Cake is the story of Claire Bennett (Jennifer Aniston), a woman living with chronic pain after a tragic accident. She is in the midst of a divorce from her husband Jason (Chris Messina), addicted to pain pills, and often suicidal. After Nina (Anna Kendrick), a member of her pain support group commits suicide, Claire begins to see her as a drug- and pain-induced hallucination. Although Claire and Nina were not close or involved with one another’s lives, Claire begins to learn what she can about Nina’s life and death. With the help of her housekeeper turned caretaker Silvana (Adriana Barraza), Claire trucks across town to the site of Nina’s suicide and eventually to her house where she meets Nina’s widow Roy (Sam Worthington). The two begin a complicated relationship fueled by grief and dark humor as they both figure out how to get unstuck in their lives and move forward.

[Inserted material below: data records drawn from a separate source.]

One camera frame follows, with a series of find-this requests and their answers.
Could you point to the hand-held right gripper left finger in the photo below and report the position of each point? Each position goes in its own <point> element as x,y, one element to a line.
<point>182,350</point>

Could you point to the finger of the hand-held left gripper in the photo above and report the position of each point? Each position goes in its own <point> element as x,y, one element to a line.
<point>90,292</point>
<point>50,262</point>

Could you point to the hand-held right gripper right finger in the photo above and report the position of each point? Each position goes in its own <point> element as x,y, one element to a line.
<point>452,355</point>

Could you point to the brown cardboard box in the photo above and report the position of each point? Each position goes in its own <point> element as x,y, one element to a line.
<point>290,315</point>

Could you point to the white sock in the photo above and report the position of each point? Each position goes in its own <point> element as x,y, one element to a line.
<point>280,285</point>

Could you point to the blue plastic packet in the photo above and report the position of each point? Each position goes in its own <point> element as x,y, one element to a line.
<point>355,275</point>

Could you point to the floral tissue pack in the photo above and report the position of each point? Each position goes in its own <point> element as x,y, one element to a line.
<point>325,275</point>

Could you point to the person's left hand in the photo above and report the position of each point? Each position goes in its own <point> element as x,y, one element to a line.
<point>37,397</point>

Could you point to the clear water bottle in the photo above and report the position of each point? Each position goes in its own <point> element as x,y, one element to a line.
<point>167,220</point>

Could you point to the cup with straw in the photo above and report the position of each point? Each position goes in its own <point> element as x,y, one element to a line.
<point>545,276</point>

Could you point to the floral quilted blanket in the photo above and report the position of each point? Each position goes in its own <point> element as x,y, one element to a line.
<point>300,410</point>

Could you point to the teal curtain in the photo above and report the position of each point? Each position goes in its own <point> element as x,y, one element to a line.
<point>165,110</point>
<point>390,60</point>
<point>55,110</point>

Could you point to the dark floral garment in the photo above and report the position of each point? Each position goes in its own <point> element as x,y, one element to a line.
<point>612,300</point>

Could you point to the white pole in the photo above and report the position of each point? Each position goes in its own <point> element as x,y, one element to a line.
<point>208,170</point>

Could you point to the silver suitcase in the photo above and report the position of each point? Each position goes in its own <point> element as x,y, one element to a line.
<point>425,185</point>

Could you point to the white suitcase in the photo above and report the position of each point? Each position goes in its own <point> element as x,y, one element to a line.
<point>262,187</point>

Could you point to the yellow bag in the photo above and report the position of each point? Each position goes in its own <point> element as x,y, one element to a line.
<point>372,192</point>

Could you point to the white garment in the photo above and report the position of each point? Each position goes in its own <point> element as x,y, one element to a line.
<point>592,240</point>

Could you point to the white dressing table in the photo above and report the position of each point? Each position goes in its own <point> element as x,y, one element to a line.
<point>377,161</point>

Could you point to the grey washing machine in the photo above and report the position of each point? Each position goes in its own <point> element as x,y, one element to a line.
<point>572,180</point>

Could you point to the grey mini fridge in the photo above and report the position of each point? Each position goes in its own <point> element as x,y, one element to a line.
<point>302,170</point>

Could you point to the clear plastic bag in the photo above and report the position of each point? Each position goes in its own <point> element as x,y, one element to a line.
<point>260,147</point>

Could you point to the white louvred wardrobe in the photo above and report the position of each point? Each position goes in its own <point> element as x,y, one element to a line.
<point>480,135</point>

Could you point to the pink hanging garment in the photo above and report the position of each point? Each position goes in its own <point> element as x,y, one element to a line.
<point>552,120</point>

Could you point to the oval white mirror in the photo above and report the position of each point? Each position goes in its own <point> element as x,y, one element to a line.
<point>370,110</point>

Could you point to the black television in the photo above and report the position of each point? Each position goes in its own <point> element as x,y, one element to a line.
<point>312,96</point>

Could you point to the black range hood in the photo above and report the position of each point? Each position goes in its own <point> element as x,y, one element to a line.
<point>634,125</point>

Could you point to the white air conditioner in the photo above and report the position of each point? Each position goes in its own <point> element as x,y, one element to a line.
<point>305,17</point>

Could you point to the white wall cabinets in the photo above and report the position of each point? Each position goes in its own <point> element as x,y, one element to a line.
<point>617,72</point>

Jennifer Aniston delivers a moving and powerful performance. She not only embodies Claire in an emotional sense, but a physical one as well. The pacing of this film and how Aniston moves through it leaves the audience with a sense of the daily struggle of those who struggle with chronic pain. However, the film isn’t just about physical pain, Cake is a story about the extreme emotional pain that comes from loss and grief.
Adrianna Barraza also delivers a fantastic performance as Silvana. While so many others in Claire’s life have been pushed away, Silvana stays. Barraza plays the character with a subtlety and motivation that leaves the audience believing in the reality of the character.
Felicity Huffman plays Annette, the leader of Claire’s chronic pain support group, Though Huffman’s part is small, she delivers a very believable performance as a therapist who is not only handling the emotional baggage of her clients, but who has to set very clear boundaries with Claire who has hijacked the support group and Annette to serve her own needs.
Sam Worthington and Anna Kendrick also accomplish a lot with their roles. Kendrick brings a darkness to the film that beautifully matches Aniston’s character. Worthington does a great job playing a man who is angry and on the verge of falling apart due to his grief.
The Cake Blu-ray comes with a few extras on the disc. There are two featurettes The Icing on the Cake: Meet the Cast and The Many Layers of Cake: Learning to Live Again. Both of these give a little more information about the characters and the film, but I would not have missed them if not on the disc. The extras section also includes the theatrical trailer and a sneak peak of the film.
Cake is not a tidy film that ties up all the loose ends and solves all of the conflicts. All of the actors in this film embody the emotional messiness of real people in the midst of grief and everyday life. This film delivers some incredibly funny moments and some incredibly painful ones as well.